Survivin, a 16.5 kDa tumor associated antigen, is the smallest member of the inhibitor of apoptosis family that is abundantly expressed during development but essentially absent in normal adult tissues. Interestingly, survivin expression is up-regulated in virtually all types of cancers studied, as well as in vascular endothelial cells during tumor associated angiogenesis. Survivin links apoptosis to cell cycle progression and plays a pivotal role in regulation of cell proliferation. These characteristics make survivin a potentially promising generic target for cancer immunotherapy. Hence, a genetic immunization strategy to induce tumor-specific immune responses against human survivin in a pre-clinical animal model was developed. In initial studies, BALB/c mice were immunized by intramuscular injection with DNA coding for human survivin (pcDNA3.1/hSurv). In addition, a construct encoding a secreted version of survivin (pSecTag2B/hSurv) was designed. A plasmid coding for murine granulocyte-macrophage colony-stimulating factor (GM-CSF) was co-injected in both cases as a molecular adjuvant. Expression of survivin following transfection in mouse cells was corroborated. Humoral responses against human survivin were detected in mice sera using two immunization protocols (injections at 2- or 3-week intervals). The humoral response was markedly improved by secretion of survivin and co-expression of GM-CSF. The predominant antibody subclass detected in responsive mice was IgG2a, suggesting that a Th1-CD4+ cellular response had been induced. Furthermore, DNA immunization with survivin encoding vectors generated an effective CD8+ T cell response measured as an increase of cytotoxic Interferon-gamma (IFN-gamma) secreting CD8+ T cells. In conclusion, intramuscular genetic immunization of mice with human survivin encoding plasmids induced a survivin-specific humoral as well as cellular immune response in recipient mice. Secretion of survivin and co-injection of GM-CSF as a genetic adjuvant appear to be more important in generating an humoral than a cellular immune response.

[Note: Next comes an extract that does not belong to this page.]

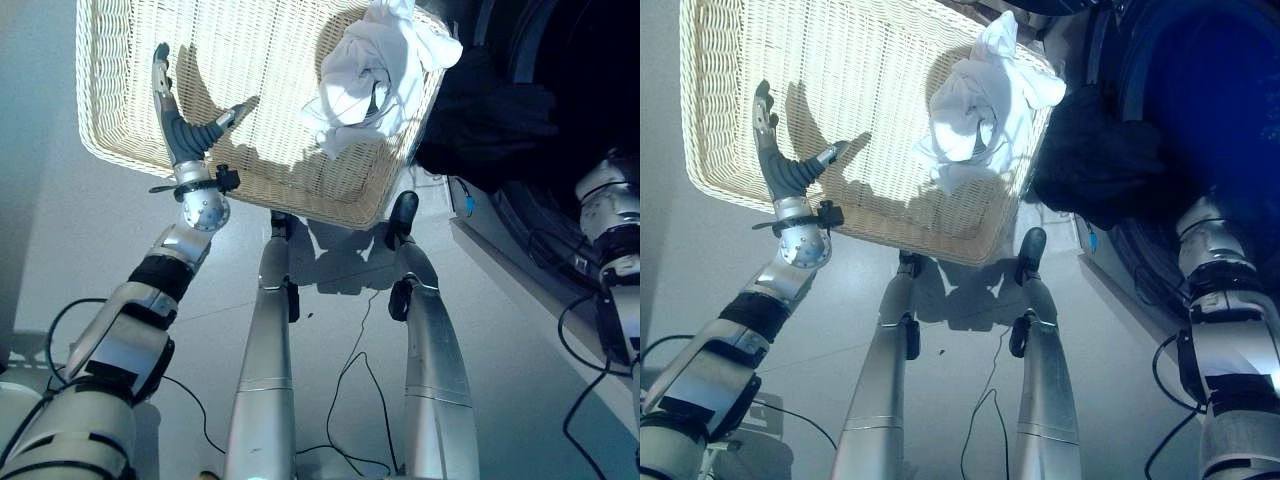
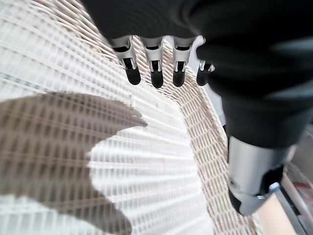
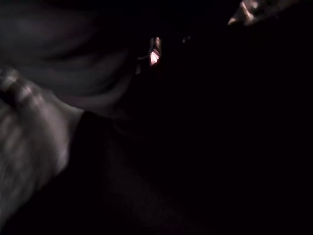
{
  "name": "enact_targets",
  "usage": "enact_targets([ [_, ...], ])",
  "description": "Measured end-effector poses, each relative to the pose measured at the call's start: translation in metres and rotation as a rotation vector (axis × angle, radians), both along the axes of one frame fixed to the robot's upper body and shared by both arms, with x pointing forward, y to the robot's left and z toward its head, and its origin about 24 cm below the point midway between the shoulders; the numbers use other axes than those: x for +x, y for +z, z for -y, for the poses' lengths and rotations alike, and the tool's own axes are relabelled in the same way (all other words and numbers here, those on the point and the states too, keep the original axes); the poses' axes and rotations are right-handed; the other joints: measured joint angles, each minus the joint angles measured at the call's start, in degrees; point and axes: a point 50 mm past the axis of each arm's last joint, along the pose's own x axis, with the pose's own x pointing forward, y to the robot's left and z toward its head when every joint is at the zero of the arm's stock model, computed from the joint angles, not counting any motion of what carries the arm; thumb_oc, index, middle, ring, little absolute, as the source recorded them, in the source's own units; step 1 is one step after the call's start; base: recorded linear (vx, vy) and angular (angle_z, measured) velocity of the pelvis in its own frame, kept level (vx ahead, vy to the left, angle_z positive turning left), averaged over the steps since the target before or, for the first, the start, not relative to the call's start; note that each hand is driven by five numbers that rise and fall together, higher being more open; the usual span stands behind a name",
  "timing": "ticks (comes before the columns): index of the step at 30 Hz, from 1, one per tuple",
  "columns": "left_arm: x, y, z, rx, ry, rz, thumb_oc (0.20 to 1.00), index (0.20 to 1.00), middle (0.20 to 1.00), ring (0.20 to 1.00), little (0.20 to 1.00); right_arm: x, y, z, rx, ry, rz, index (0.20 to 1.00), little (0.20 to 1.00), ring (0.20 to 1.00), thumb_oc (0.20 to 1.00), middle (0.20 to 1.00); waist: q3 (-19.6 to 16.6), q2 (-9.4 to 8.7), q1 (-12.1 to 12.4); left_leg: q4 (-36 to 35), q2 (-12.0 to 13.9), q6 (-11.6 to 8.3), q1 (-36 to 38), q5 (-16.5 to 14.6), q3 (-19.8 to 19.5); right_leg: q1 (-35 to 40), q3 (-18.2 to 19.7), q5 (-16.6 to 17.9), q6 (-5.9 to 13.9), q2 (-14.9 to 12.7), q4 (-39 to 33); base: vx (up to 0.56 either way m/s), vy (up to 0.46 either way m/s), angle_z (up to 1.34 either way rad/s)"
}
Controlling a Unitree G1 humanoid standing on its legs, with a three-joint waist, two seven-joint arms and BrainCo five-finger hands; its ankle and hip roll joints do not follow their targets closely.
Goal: Put the clothes into the washing machine.
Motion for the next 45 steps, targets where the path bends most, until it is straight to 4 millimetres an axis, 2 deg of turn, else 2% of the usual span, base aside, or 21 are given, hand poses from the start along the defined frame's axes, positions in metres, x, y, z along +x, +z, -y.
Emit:
enact_targets([
  [4, -0.005, 0.009, -0.021, -0.013, 0.043, 0.007, 1.000, 1.000, 1.000, 1.000, 1.000, -0.004, 0.004, 0.004, 0.137, 0.004, 0.207, 0.200, 0.200, 0.200, 0.200, 0.200, 0.11, -0.23, -0.31, 1.01, -0.21, 0.60, -0.10, -0.57, 0.12, 1.06, 0.07, 0.98, 0.41, -0.12, -1.49, 0.00, -0.004, -0.01],
  [8, -0.007, 0.013, -0.035, -0.016, 0.054, -0.004, 1.000, 1.000, 1.000, 1.000, 1.000, -0.008, 0.009, 0.007, 0.194, -0.005, 0.340, 0.200, 0.200, 0.200, 0.200, 0.200, 0.19, -0.38, -0.45, 1.87, -0.52, 0.87, 0.05, -0.92, 0.15, 1.79, 0.15, 1.25, 0.71, -0.40, -1.73, 0.00, 0.000, 0.00],
  [13, -0.006, 0.015, -0.036, -0.017, 0.024, -0.024, 1.000, 1.000, 1.000, 1.000, 1.000, -0.008, 0.014, 0.006, 0.223, 0.002, 0.424, 0.200, 0.200, 0.200, 0.200, 0.200, 0.20, -0.40, -0.42, 2.06, -0.63, 1.01, 0.51, -0.87, 0.10, 2.97, 0.14, 2.08, 0.87, -0.42, -2.82, 0.00, 0.000, 0.00],
  [17, -0.005, 0.012, -0.038, -0.006, 0.017, -0.039, 1.000, 1.000, 1.000, 1.000, 1.000, -0.007, 0.012, 0.008, 0.259, 0.003, 0.426, 0.200, 0.200, 0.200, 0.200, 0.200, 0.21, -0.41, -0.41, 2.23, -0.62, 1.06, 0.65, -0.90, 0.06, 3.39, 0.05, 2.25, 0.92, -0.41, -3.07, 0.00, 0.000, 0.00],
  [18, -0.005, 0.011, -0.039, -0.003, 0.018, -0.046, 1.000, 1.000, 1.000, 1.000, 1.000, -0.007, 0.011, 0.008, 0.262, 0.000, 0.411, 0.567, 0.567, 0.567, 0.567, 0.567, 0.20, -0.41, -0.40, 2.25, -0.64, 1.07, 0.67, -0.90, 0.02, 3.51, 0.03, 2.27, 0.94, -0.42, -3.16, 0.00, 0.000, 0.00],
  [19, -0.005, 0.011, -0.039, -0.003, 0.018, -0.046, 1.000, 1.000, 1.000, 1.000, 1.000, -0.007, 0.011, 0.008, 0.262, 0.000, 0.411, 0.567, 0.567, 0.567, 0.567, 0.567, 0.20, -0.41, -0.40, 2.25, -0.64, 1.07, 0.67, -0.90, 0.02, 3.51, 0.03, 2.27, 0.94, -0.42, -3.16, 0.00, 0.000, 0.00],
  [20, -0.004, 0.010, -0.040, -0.003, 0.020, -0.051, 1.000, 1.000, 1.000, 1.000, 1.000, -0.005, 0.008, 0.008, 0.239, 0.010, 0.340, 1.000, 1.000, 1.000, 1.000, 1.000, 0.20, -0.41, -0.40, 2.25, -0.69, 1.07, 0.68, -0.90, 0.00, 3.55, 0.01, 2.30, 0.98, -0.48, -3.20, 0.00, 0.000, 0.00],
  [23, -0.004, 0.010, -0.040, -0.003, 0.020, -0.051, 1.000, 1.000, 1.000, 1.000, 1.000, -0.005, 0.008, 0.008, 0.239, 0.010, 0.340, 1.000, 1.000, 1.000, 1.000, 1.000, 0.20, -0.41, -0.40, 2.25, -0.69, 1.07, 0.68, -0.90, 0.00, 3.55, 0.01, 2.30, 0.98, -0.48, -3.20, 0.00, 0.000, 0.00],
  [26, -0.004, 0.012, -0.039, 0.000, 0.017, -0.049, 1.000, 1.000, 1.000, 1.000, 1.000, 0.001, 0.001, 0.007, 0.171, 0.065, 0.176, 1.000, 1.000, 1.000, 1.000, 1.000, 0.20, -0.41, -0.38, 2.79, -1.01, 1.43, 0.74, -1.16, 0.03, 4.06, 0.03, 2.43, 1.22, -0.73, -3.39, 0.00, 0.000, 0.00],
  [27, -0.002, 0.013, -0.035, 0.014, 0.010, -0.055, 1.000, 1.000, 1.000, 1.000, 1.000, 0.007, 0.005, 0.002, -0.068, 0.065, -0.155, 1.000, 1.000, 1.000, 1.000, 1.000, 0.18, -0.36, -0.58, 2.85, -1.15, 1.47, 0.77, -1.13, 0.03, 4.21, 0.02, 2.53, 1.36, -0.87, -3.46, 0.00, 0.000, 0.00],
  [28, -0.001, 0.015, -0.032, 0.017, 0.001, -0.050, 1.000, 1.000, 1.000, 1.000, 1.000, 0.008, 0.012, 0.001, -0.182, 0.068, -0.240, 1.000, 1.000, 1.000, 1.000, 1.000, 0.18, -0.37, -0.77, 2.86, -1.21, 1.55, 0.75, -1.10, 0.00, 4.21, 0.03, 2.55, 1.39, -0.90, -3.45, 0.00, 0.000, 0.00],
  [31, -0.001, 0.017, -0.028, 0.005, -0.007, -0.037, 1.000, 1.000, 1.000, 1.000, 1.000, 0.019, 0.048, -0.027, -0.574, 0.097, -0.394, 1.000, 1.000, 1.000, 1.000, 1.000, 0.17, -0.34, -2.14, 2.64, -1.34, 1.82, 0.68, -1.15, 0.05, 4.02, 0.04, 2.39, 1.75, -1.02, -3.60, -0.01, 0.037, 0.00],
  [33, -0.001, 0.017, -0.028, 0.001, -0.007, -0.035, 1.000, 1.000, 1.000, 1.000, 1.000, 0.022, 0.056, -0.037, -0.676, 0.113, -0.420, 1.000, 1.000, 1.000, 1.000, 1.000, 0.17, -0.34, -2.72, 2.26, -1.33, 1.95, 0.66, -1.14, 0.13, 3.71, 0.11, 2.40, 1.73, -1.02, -3.62, -0.01, 0.041, -0.02],
  [35, -0.002, 0.016, -0.027, -0.015, -0.001, -0.031, 1.000, 1.000, 1.000, 1.000, 1.000, 0.023, 0.074, -0.058, -0.832, 0.134, -0.413, 1.000, 1.000, 1.000, 1.000, 1.000, 0.16, -0.34, -3.52, 1.51, -1.28, 1.70, 0.39, -0.99, 0.11, 2.87, 0.14, 2.31, 1.59, -0.94, -3.52, -0.01, 0.053, -0.02],
  [39, 0.000, 0.013, -0.016, -0.033, -0.023, -0.024, 1.000, 1.000, 1.000, 1.000, 1.000, 0.025, 0.075, -0.066, -0.952, 0.120, -0.482, 1.000, 1.000, 1.000, 1.000, 1.000, 0.15, -0.32, -3.39, 1.16, -1.08, 1.38, -0.16, -0.85, 0.34, 1.92, 0.18, 2.39, 1.17, -0.82, -3.44, 0.00, 0.006, -0.01],
  [45, 0.002, 0.011, -0.006, -0.046, -0.032, -0.011, 1.000, 1.000, 1.000, 1.000, 1.000, 0.028, 0.055, -0.075, -1.136, 0.115, -0.618, 1.000, 1.000, 1.000, 1.000, 1.000, 0.14, -0.31, -3.42, 0.77, -1.00, 1.21, -0.15, -0.96, 0.31, 1.70, 0.10, 1.59, 1.13, -0.81, -3.27, 0.00, 0.000, 0.00],
])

3. NF-κB activation during intradermal DNA vaccination is essential for eliciting tumor protective antigen-specific CTL responses
Maarten A Ligtenberg, Nicole Rojas-Colonelli, Rolf Kiessling, Alvaro Lladser Hum Vaccin Immunother. 2013 Oct;9(10):2189-95. doi: 10.4161/hv.25699. Epub 2013 Jul 24.

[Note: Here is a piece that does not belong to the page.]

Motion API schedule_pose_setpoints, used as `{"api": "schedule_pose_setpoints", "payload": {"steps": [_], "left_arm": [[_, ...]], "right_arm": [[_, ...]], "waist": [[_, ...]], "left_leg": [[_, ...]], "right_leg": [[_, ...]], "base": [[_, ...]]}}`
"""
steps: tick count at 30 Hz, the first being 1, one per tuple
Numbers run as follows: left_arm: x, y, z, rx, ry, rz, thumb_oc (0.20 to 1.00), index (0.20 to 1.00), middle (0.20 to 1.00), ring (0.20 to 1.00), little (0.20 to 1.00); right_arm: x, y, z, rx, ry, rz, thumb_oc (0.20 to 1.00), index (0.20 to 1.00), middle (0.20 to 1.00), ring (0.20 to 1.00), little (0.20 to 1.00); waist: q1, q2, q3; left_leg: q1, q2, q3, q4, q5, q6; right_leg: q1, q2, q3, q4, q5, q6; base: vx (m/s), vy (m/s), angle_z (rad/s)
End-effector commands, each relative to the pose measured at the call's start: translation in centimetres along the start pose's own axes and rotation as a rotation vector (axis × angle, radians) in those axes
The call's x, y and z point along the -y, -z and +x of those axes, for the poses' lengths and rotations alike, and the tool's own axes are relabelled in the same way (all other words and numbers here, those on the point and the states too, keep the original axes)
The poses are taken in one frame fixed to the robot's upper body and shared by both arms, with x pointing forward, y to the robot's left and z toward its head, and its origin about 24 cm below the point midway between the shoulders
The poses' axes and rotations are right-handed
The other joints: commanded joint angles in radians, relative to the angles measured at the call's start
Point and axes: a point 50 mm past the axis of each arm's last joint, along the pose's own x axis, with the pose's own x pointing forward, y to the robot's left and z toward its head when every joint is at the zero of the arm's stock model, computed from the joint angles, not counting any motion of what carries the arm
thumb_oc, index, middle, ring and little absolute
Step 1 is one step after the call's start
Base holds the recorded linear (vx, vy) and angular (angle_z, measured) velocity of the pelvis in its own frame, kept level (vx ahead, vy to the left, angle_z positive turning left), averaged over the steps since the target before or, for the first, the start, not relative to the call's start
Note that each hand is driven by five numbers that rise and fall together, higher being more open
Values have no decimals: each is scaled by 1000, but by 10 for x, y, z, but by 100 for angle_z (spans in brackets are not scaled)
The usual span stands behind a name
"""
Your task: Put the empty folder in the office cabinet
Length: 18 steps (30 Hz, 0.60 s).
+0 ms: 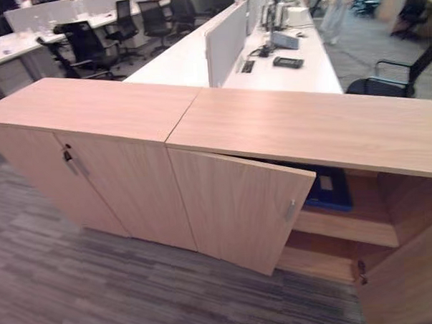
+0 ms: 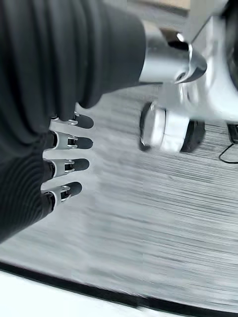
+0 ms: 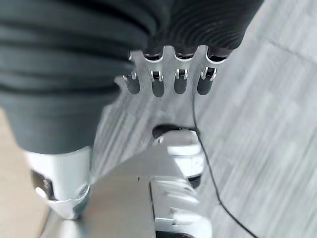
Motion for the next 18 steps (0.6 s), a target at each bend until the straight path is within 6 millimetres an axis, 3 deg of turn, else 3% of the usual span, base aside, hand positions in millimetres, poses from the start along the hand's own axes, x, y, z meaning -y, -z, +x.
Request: {"api": "schedule_pose_setpoints", "payload": {"steps": [1,2,3,4,5,6,8,11,15,18], "left_arm": [[23,-32,0,108,41,173,1000,1000,1000,1000,1000],[23,-32,0,108,41,173,1000,1000,1000,1000,1000],[25,-43,-2,148,47,216,1000,1000,1000,1000,1000],[15,-60,-5,195,8,241,1000,1000,1000,1000,1000],[15,-60,-5,196,8,242,1000,1000,1000,1000,1000],[11,-62,-5,192,-9,237,1000,1000,1000,1000,1000],[6,-56,-5,159,-25,236,1000,1000,1000,1000,1000],[-3,-43,-4,109,-41,209,1000,1000,1000,1000,1000],[-9,-21,-2,32,-39,182,1000,1000,1000,1000,1000],[-14,-9,-2,-8,-47,152,1000,1000,1000,1000,1000]], "right_arm": [[-11,-17,1,44,-27,-36,1000,1000,1000,1000,1000],[-11,-17,1,44,-27,-36,1000,1000,1000,1000,1000],[-11,-20,1,56,-27,-33,1000,1000,1000,1000,1000],[-2,-23,0,69,6,-41,1000,1000,1000,1000,1000],[-2,-23,0,69,6,-41,1000,1000,1000,1000,1000],[2,-28,-1,84,21,-39,1000,1000,1000,1000,1000],[1,-32,-2,99,16,-60,1000,1000,1000,1000,1000],[0,-28,-1,90,17,-78,1000,1000,1000,1000,1000],[-6,-15,0,65,0,-33,1000,1000,1000,1000,1000],[-9,-14,1,78,-7,22,1000,1000,1000,1000,1000]], "waist": [[-7,26,21],[-7,26,21],[-15,28,28],[-30,28,50],[-29,28,52],[-27,33,67],[-26,39,72],[-10,38,76],[5,25,65],[12,-17,30]], "left_leg": [[-43,-36,-15,59,-87,31],[-43,-36,-14,59,-87,31],[-42,-48,9,57,-92,40],[-32,-63,66,43,-94,53],[-30,-63,67,44,-95,53],[-24,-59,97,41,-99,54],[-10,-50,137,24,-96,54],[3,-31,193,18,-102,60],[26,-20,235,-16,-98,63],[41,-30,288,-46,-97,57]], "right_leg": [[-48,39,-29,-43,72,24],[-48,39,-29,-43,72,24],[-65,25,-24,-48,93,39],[-103,-9,-56,-51,128,59],[-102,-8,-55,-51,127,59],[-117,-39,-126,-44,134,52],[-123,-94,-265,-37,135,38],[-112,-163,-407,-31,129,27],[-63,-215,-488,-1,130,29],[-28,-214,-536,-35,153,48]], "base": [[-64,88,-68],[-141,177,-60],[-262,267,-58],[-262,267,-60],[-258,232,-113],[-110,93,-118],[-110,88,-93],[-80,5,-97],[-32,-39,-56],[38,-120,-50]]}}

DNA vaccines have been shown to elicit tumor-protective cytotoxic T lymphocyte (CTL) immunity in preclinical models, but have shown limited efficacy in cancer patients. Plasmids used for DNA vaccines can stimulate several innate immune receptors, triggering the activation of master transcription factors, including interferon regulatory factor 3 (IRF3) and nuclear factor κ B (NF-κB). These transcription factors drive the production of type I interferons (IFNs) and pro-inflammatory cytokines, which promote the induction of CTL responses. Understanding the innate immune signaling pathways triggered by DNA vaccines that control the generation of CTL responses will increase our ability to design more effective vaccines. To gain insight into the contribution of these pathways, we vaccinated mice lacking different signaling components with plasmids encoding tyrosinase-related protein 2 (TRP2) or ovalbumin (OVA) using intradermal electroporation. Antigen-specific CTL responses were detected by intracellular IFN-γ staining and in vivo cytotoxicity. Mice lacking IRF3, IFN-α receptor, IL-1β/IL-18, TLR9 or MyD88 showed similar CTL responses to wild-type mice, arguing that none of these molecules were required for the immunogenicity of DNA vaccines. To elucidate the role of NF-κB activation we co-vaccinated mice with pIκBα-SR, a plasmid encoding a mutant IκBα that blocks NF-κB activity. Mice vaccinated with pIκBα-SR and the TRP2-encoding plasmid (pTRP2) drastically reduced the frequencies of TRP2-specific CTLs and were unable to suppress lung melanoma metastasis in vivo, as compared with mice vaccinated only with pTRP2. Taken together these results indicate that the activation of NF-κB is essential for the immunogenicity of intradermal DNA vaccines.